De façon synthétique, on peut donc regrouper les grandes théories de la dyslexie en deux grandes tendances. La première considère que la dyslexie est un trouble spécifique du langage : c’est la théorie phonologique. Selon cette approche, les autres symptômes rencontrés dans la dyslexie n’ont pas de relation causale avec le trouble de la lecture, mais sont considérés comme des « marqueurs » co-morbides. À l’opposé, les autres théories considèrent que la dyslexie est un dysfonctionnement affectant de multiples domaines sensoriels (audition, vision), sans restriction au domaine auditif, et affectant le domaine moteur : il s’agit de l’hypothèse du double déficit, de l’hypothèse cérébelleuse, de l’hypothèse magnocellulaire. Nous avons décrit seulement certaines de ces hypothèses pour la bonne compréhension des analyses.

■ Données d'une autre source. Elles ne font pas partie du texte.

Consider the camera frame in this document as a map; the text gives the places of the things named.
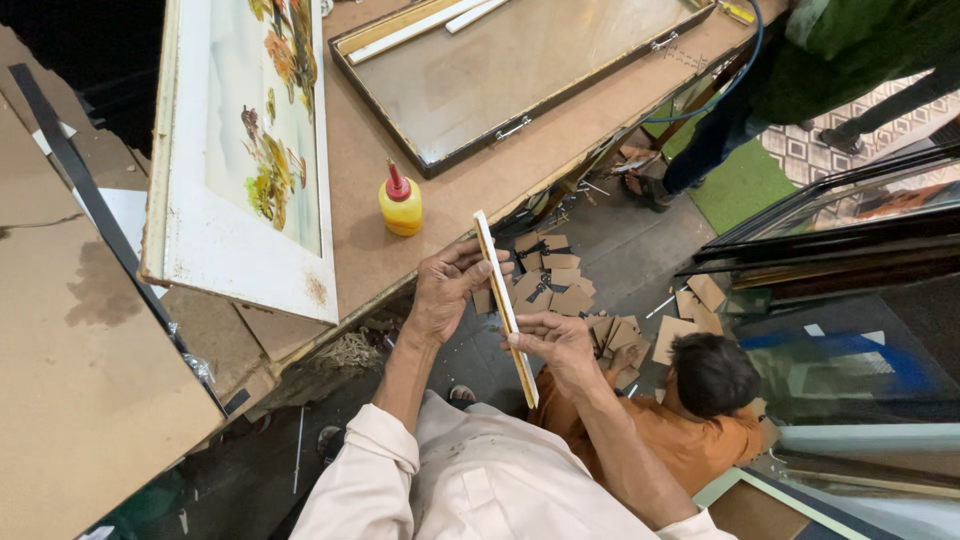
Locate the brown board in pale frame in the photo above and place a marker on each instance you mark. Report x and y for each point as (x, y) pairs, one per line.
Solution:
(757, 514)

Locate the glass panes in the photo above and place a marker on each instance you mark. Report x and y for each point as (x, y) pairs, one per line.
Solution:
(847, 360)

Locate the patterned carpet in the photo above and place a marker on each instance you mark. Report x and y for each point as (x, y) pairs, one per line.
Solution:
(862, 127)

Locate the thin white stick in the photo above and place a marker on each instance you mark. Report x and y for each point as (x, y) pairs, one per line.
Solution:
(298, 450)

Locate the white paper sheet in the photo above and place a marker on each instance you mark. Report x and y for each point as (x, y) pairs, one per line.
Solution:
(124, 217)

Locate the large brown cardboard sheet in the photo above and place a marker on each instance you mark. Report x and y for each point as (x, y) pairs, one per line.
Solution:
(82, 375)

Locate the green mat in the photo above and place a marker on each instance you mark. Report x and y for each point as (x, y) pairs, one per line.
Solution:
(739, 184)

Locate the white and gold moulding strip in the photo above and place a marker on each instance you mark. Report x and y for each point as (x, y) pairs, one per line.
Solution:
(501, 296)

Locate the yellow tool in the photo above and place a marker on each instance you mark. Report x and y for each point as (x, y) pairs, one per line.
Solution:
(739, 12)

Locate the person's right hand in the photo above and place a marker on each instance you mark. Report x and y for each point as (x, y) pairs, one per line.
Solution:
(564, 351)

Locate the person's sandalled foot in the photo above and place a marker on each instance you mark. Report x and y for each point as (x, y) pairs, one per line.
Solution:
(462, 395)
(328, 439)

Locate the black strip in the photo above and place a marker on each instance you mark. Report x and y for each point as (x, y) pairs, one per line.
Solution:
(82, 187)

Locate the yellow glue bottle red cap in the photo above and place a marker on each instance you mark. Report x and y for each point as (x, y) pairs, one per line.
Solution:
(400, 206)

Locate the white framed floral painting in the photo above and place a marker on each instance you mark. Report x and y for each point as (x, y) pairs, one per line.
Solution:
(247, 150)

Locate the stack of dark frames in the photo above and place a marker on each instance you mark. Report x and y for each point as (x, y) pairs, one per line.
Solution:
(840, 232)

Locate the short white moulding piece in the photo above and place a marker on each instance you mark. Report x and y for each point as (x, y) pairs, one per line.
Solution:
(472, 15)

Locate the dark picture frame with glass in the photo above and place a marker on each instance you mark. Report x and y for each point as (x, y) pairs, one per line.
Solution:
(517, 67)

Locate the person's white garment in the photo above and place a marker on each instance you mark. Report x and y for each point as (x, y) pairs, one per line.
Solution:
(480, 480)

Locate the long white moulding piece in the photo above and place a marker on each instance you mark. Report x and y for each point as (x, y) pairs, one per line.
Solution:
(409, 31)

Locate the person's left hand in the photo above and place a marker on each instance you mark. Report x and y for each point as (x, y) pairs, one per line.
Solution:
(444, 289)

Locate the heap of brown cardboard backings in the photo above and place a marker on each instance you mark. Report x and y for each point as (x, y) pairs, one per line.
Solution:
(559, 285)

Le consensus sur l’hypothèse phonologique s’est principalement basé sur la proportion de la population dyslexique souffrant de troubles phonologiques. Une étude de 2003 a montré, à l’aide d’une batterie de tests très large (lecture de pseudo-mots, tâches d’analyse phonologique, de dénomination rapide et de fluence verbale), que le déficit phonologique était présent chez la totalité des dyslexiques de l’échantillon, contrairement aux troubles auditifs et sensori-moteurs, présents dans des sous-groupes uniquement (Ramus, 2003). Cette observation suggère que le déficit phonologique apparaît en l’absence de tout autre déficit sensoriel ou moteur. Les troubles sensori-moteurs apparaissent donc comme des symptômes co-morbides. Pourtant, des méta-analyses rapportent que tous les dyslexiques ne souffrent pas d’un déficit phonologique. Les mêmes auteurs ont rapporté une prévalence de 77 % des troubles phonologique dans un groupe de 22 enfants dyslexiques âgés de 8 à 12 ans (Ramus et al. 2003). Une seconde équipe a reproduit ces résultats avec d’autres critères, toujours chez des enfants, en rapportant la présence de troubles dans les compétences phonologiques de 52 %.